[Data excerpts — start]

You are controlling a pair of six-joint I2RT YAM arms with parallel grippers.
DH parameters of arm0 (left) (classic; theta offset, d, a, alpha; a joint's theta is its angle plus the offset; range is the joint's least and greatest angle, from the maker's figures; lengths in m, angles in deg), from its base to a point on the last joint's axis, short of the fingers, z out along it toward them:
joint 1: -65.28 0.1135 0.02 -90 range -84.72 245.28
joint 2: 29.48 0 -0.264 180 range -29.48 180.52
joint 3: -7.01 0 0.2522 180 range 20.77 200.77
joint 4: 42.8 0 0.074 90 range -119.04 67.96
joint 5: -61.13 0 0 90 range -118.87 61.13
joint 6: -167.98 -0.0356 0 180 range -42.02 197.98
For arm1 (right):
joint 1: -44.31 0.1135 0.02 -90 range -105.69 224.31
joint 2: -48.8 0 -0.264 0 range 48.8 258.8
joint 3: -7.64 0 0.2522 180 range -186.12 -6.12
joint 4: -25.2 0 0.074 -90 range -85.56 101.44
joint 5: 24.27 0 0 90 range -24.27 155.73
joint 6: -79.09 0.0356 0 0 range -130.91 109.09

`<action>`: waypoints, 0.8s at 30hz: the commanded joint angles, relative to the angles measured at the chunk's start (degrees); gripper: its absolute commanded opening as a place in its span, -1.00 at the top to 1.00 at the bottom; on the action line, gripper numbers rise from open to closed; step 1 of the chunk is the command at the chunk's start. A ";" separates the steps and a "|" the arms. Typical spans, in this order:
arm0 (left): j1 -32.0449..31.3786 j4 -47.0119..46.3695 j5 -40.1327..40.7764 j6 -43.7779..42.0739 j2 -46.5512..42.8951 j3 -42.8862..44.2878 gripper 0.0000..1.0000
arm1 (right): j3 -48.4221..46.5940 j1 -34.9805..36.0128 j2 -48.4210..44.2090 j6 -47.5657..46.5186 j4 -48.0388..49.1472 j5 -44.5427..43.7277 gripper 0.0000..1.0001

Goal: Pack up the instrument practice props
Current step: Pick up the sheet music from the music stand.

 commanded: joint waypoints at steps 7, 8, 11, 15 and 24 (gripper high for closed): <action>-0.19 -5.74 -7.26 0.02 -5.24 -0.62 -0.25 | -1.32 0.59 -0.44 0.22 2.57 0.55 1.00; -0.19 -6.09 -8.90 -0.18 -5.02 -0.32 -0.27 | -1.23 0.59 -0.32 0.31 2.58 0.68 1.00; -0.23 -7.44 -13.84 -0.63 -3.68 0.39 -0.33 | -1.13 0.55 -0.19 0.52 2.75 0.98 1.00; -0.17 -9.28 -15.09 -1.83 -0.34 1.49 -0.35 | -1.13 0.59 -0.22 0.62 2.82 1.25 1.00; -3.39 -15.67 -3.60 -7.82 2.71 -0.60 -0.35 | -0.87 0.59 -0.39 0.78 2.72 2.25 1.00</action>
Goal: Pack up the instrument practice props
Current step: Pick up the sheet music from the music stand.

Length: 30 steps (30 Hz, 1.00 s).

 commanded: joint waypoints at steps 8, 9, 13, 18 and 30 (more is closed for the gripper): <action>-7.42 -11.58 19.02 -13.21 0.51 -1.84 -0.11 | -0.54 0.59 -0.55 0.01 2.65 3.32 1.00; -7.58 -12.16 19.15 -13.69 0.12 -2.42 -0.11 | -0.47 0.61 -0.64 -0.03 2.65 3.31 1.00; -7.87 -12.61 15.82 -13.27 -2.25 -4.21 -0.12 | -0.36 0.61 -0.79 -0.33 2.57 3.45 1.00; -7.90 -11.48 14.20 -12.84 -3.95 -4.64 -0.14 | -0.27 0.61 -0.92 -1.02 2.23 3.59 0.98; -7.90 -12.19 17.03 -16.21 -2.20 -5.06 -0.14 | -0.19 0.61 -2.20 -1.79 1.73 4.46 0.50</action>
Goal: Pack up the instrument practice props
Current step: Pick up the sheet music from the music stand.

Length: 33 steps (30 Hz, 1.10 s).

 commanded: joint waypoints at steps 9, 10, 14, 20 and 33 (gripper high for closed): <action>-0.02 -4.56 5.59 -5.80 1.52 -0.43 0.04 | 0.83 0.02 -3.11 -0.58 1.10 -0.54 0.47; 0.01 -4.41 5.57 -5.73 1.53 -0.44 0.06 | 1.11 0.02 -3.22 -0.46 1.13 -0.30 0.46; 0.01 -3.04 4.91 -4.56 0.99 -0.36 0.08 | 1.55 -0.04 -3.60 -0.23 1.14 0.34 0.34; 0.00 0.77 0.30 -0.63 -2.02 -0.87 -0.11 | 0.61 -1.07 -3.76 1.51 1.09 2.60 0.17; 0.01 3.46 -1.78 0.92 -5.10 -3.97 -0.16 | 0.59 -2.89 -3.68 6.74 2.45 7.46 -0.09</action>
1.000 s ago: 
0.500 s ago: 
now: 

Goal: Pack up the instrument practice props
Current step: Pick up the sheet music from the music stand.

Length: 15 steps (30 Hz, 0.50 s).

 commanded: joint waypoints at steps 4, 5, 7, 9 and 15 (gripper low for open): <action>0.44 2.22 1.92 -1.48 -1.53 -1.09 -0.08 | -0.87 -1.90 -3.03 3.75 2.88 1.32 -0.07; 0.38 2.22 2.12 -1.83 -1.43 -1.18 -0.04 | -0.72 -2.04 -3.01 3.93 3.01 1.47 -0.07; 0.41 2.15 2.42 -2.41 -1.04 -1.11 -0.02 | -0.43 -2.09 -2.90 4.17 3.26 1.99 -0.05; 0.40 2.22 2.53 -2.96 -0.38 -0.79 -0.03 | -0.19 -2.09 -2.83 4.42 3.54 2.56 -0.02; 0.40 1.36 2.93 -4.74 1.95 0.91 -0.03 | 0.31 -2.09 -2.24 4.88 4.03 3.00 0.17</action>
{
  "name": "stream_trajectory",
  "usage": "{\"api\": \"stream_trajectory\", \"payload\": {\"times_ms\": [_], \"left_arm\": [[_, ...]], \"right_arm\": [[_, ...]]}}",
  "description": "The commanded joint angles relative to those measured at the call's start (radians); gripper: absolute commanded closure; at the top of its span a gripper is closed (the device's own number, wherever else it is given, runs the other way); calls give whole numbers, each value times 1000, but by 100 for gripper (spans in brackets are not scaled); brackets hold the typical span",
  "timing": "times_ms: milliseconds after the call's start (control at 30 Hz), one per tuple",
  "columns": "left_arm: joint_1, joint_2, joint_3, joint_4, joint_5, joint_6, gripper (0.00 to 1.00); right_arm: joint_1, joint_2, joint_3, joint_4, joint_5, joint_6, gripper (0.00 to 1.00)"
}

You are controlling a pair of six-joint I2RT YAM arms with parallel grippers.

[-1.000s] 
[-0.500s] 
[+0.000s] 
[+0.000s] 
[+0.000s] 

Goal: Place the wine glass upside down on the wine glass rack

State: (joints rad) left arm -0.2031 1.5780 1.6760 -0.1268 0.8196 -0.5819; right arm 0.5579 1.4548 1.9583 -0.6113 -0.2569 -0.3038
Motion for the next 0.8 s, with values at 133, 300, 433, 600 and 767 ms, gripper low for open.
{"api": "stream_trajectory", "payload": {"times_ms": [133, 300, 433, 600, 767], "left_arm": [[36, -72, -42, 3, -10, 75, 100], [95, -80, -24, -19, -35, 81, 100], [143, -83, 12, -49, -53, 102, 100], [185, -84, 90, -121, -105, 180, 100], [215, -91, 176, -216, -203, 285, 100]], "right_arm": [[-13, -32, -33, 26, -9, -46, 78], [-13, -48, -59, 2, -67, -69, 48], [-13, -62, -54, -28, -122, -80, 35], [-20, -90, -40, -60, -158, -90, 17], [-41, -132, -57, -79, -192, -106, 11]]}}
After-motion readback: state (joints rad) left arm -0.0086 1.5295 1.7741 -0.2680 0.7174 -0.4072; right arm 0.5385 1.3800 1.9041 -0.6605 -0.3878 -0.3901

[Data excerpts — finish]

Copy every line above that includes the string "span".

Solution to this problem:
`<action>`: waypoints, 0.8s at 30hz: the commanded joint angles, relative to the angles measured at the chunk's start (degrees); gripper: its absolute commanded opening as a place in its span, -1.00 at the top to 1.00 at the bottom; on the action line, gripper numbers rise from open to closed; step 1 of the chunk is the command at the chunk's start. A ";" separates the steps and a "|" the arms. Typical spans, in this order:
  "description": "The commanded joint angles relative to those measured at the call's start (radians); gripper: absolute commanded closure; at the top of its span a gripper is closed (the device's own number, wherever else it is given, runs the other way); calls give whole numbers, each value times 1000, but by 100 for gripper (spans in brackets are not scaled); brackets hold the typical span",

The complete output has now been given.